There may not be any cows walking around in Southeast Vancouver—but there is still a farm. Not just any farm; this is home to the oldest continuously operating dairy in BC.

Not only is it the only one; it is, by popular acclaim, the very best. Ask anyone who has ever poured some white magic from a glass bottle bearing the Avalon logo; they’ll tell you that it is quite simply the finest milk in the city. It comes from The Avalon Dairy on Wales Street as it always has done.

At River District, we’re discovering just how deep the roots of southeast Vancouver go. This is a part of the city that goes way back. In recognition of the dairy’s history, River District has named its most easterly neighbourhood ‘Avalon’.

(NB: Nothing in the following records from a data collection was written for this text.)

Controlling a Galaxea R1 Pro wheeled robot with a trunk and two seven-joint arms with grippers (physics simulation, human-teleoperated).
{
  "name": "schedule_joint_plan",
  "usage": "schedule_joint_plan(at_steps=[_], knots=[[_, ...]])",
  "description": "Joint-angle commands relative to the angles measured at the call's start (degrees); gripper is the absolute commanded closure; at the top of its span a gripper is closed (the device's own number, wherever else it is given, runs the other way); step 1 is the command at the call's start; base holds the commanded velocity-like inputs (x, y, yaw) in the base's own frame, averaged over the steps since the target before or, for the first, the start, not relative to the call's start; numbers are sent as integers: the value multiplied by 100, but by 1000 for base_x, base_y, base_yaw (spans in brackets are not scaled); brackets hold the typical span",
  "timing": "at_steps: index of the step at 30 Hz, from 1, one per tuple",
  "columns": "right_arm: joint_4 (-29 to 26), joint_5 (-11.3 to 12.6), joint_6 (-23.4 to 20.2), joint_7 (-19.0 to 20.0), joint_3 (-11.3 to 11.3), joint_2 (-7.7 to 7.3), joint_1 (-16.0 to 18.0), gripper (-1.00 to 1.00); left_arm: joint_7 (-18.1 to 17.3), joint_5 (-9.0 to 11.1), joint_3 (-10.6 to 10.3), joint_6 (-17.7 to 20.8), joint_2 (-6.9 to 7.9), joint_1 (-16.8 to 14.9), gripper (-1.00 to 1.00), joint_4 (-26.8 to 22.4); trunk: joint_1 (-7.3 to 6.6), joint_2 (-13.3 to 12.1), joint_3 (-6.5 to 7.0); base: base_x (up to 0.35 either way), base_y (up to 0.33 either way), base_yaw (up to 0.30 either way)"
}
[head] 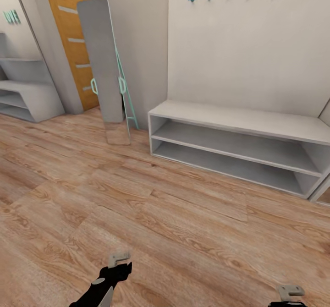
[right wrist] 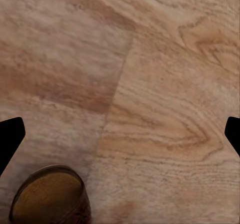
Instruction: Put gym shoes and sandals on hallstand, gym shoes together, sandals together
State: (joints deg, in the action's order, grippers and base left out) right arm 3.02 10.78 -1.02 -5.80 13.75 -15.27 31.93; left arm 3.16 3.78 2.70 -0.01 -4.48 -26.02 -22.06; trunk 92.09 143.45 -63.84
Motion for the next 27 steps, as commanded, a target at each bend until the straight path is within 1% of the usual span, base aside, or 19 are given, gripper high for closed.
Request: schedule_joint_plan(at_steps=[1, 3, 4, 7, 8, 10, 11, 14, 15, 18, 27], knots=[[0, 0, -4, 5, 1, -2, 0, -100, 0, 0, 0, 0, 0, 0, -100, -3, 2, 2, -23, 0, 0, 0], [0, 45, -133, 180, 3, -97, -1, -100, 3, 0, -2, 2, 0, 0, -100, -219, 8, 4, -67, 0, 0, 0], [0, 45, -133, 180, 3, -97, -1, -100, 3, 0, -2, 2, 0, 0, -100, -219, 10, 6, -90, 0, 0, 0], [3, 85, -250, 363, 11, -175, -2, -100, 6, 0, -4, 8, 0, 0, -100, -627, 18, 10, -156, 0, 0, 0], [3, 85, -250, 363, 11, -175, -2, -100, 6, 0, -4, 8, 0, 0, -100, -627, 20, 11, -178, 0, 0, 0], [4, 100, -294, 474, 19, -191, -2, -100, 5, 0, 0, 17, 0, 0, -100, -949, 26, 14, -222, 0, 0, 0], [4, 100, -294, 474, 19, -191, -2, -100, 5, 0, 0, 17, 0, 0, -100, -949, 28, 15, -245, 0, 0, 0], [5, 111, -333, 642, 22, -183, -9, -100, 1, 0, 10, 31, 0, 0, -100, -1435, 36, 19, -311, 0, 0, 0], [5, 111, -333, 642, 22, -183, -9, -100, 1, 0, 10, 31, 0, 0, -100, -1435, 39, 20, -333, 0, 0, 0], [5, 119, -350, 740, 22, -176, -78, -100, -4, -4, 15, 42, 0, 0, -100, -1767, 39, 20, -333, 0, 0, 0], [6, 124, -364, 813, 23, -171, -184, -100, -7, -8, 21, 48, 6, 0, -100, -2050, 39, 20, -333, 0, 0, 0]])
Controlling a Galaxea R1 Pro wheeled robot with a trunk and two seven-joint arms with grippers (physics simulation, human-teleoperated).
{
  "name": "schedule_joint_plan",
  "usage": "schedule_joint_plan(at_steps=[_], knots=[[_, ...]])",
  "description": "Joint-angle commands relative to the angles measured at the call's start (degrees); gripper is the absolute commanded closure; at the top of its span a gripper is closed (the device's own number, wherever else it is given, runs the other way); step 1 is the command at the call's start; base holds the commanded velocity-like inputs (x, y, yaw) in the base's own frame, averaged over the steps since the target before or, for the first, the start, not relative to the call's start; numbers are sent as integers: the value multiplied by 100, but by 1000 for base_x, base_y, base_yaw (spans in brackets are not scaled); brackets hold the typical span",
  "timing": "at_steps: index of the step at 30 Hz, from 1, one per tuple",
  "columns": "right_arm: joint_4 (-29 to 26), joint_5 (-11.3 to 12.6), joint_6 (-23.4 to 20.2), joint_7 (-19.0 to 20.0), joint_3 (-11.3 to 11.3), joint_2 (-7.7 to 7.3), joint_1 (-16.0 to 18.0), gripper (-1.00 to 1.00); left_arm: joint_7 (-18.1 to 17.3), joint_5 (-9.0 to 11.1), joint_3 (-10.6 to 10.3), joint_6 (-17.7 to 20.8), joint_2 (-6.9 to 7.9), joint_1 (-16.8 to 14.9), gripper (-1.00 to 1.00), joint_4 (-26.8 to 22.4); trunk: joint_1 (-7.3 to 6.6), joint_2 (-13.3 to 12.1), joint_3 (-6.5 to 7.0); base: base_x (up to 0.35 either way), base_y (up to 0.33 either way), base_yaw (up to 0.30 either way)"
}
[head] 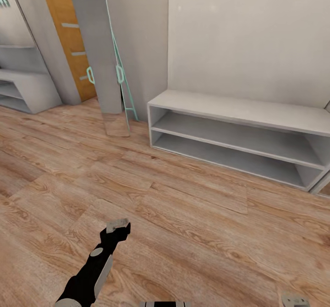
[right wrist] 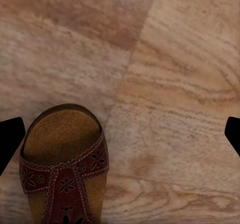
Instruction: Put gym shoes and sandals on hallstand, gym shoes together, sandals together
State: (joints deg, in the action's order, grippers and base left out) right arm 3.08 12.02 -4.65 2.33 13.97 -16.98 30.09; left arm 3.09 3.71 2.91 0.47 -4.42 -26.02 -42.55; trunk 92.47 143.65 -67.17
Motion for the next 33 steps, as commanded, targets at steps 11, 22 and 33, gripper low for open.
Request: schedule_joint_plan(at_steps=[11, 22, 33], knots=[[0, -5, -8, 33, 0, 2, -88, -100, 5, 3, -1, -14, 2, 0, -100, -283, 0, 0, 0, 0, 0, 0], [0, -6, -14, 46, 7, 21, -140, -100, 1, 0, 3, -19, 6, 0, -100, -750, 21, 11, -177, 0, 0, 0], [0, -12, -251, 48, 11, 147, -151, -100, -1, -8, 32, -20, 27, 0, -100, -1112, 21, 11, -177, 0, 0, 0]])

Newfoundland native Jeremiah Crowley staked out his farm on pasture here in 1906 with six cows. Two years later he built the farmhouse that stands there to this day.  The same Crowley family is still bottling milk here for distribution across the province.

The first opportunity you get to pick up a glass of Avalon milk, you should. But don’t think for one moment that all you have there is simply a  suspension of calcium, proteins, fats, lactose, and various other vitamins and minerals. What you have in your hand is 100 years of dairy history, mixed with a splash of organic principles.

Avalon insists that its cows are raised in fresh air and sunshine, on a farm that doesn’t use GMOs, antibiotics or hormones. The milk, of course, contains no colour or preservatives. Jeremiah would undoubtedly have approved.

Of course, you can buy conventional milk from Avalon too but the red-capped organic 2% is quite literally the crème de la crème that sets the standard. If you are down at River District, why not drop in for a bottle of the white stuff?

The store on Wales Street is open 9am-530pm Monday to Friday, 9am-5pm Saturday, closed Sunday. There’s a host of other delicious dairy products to take home including butter, mozzarella, eggs and yogurt.

A great way to get to the dairy is to take the Avalon Greenway, at Wales and East 43rd, featuring the community art project ‘Til the Cows Come Home’ that commemorates southeast Vancouver’s rural heritage.